Similarly for profits. The long-term upward trend in profit margins cannot be maintained forever. People like Warren Buffett have drawn red lines for profit margins before (at 6%), only for margins to nearly double that, so I will refrain from speculating on where margins become unsustainable, except to say that we can be certain that there is a definite mathematical limit. A secular-level decline in margins would not necessarily be bearish. In fact, as I discussed a month or so ago, it could just as likely be bullish, but the long-term trajectory (beyond decadal vicissitudes), must give way to gravity at some point.
(Sources: St Louis Federal Reserve, Shiller, Measuringworth.com)

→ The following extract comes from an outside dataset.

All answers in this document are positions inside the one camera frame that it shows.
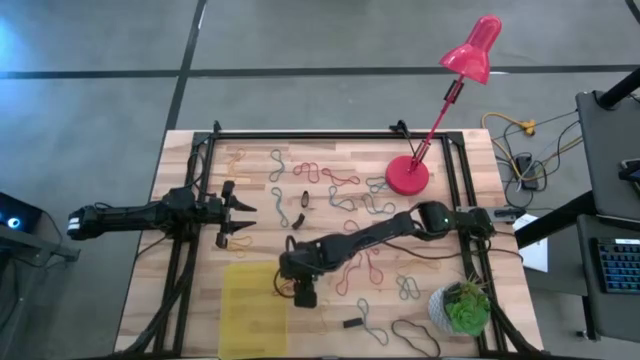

Having said all that, profits, especially nonfinancial profits, remain the most curious element of this market. It is difficult to draw a lot of conclusions from a slight, short-term deviation, but they remain stronger than where their historical relationships to the P/E ratio, interest rates, and financial profits suggest they "should" be at. In a typical P/E expansion, profits should probably be weaker than they are at present.
Ultimately, there is no way someone can guarantee a certain outcome about what will happen in 2014 or 2015 or whenever. My belief that stocks will likely be higher in January 2015 than they are today and precious metals lower rests on relationships and behavior that appear to be temporary, at least partly artificial, ultimately unsustainable, and yet surprisingly durable.
Quite frankly, there is no right way to predict markets, but until the relationships discussed above break down or the cyclical or secular signals reverse, I cannot see why one should try to swim against the current by being bearish on equities or bullish on commodities. I continue to be bullish about this market, but not blind to its imperfections.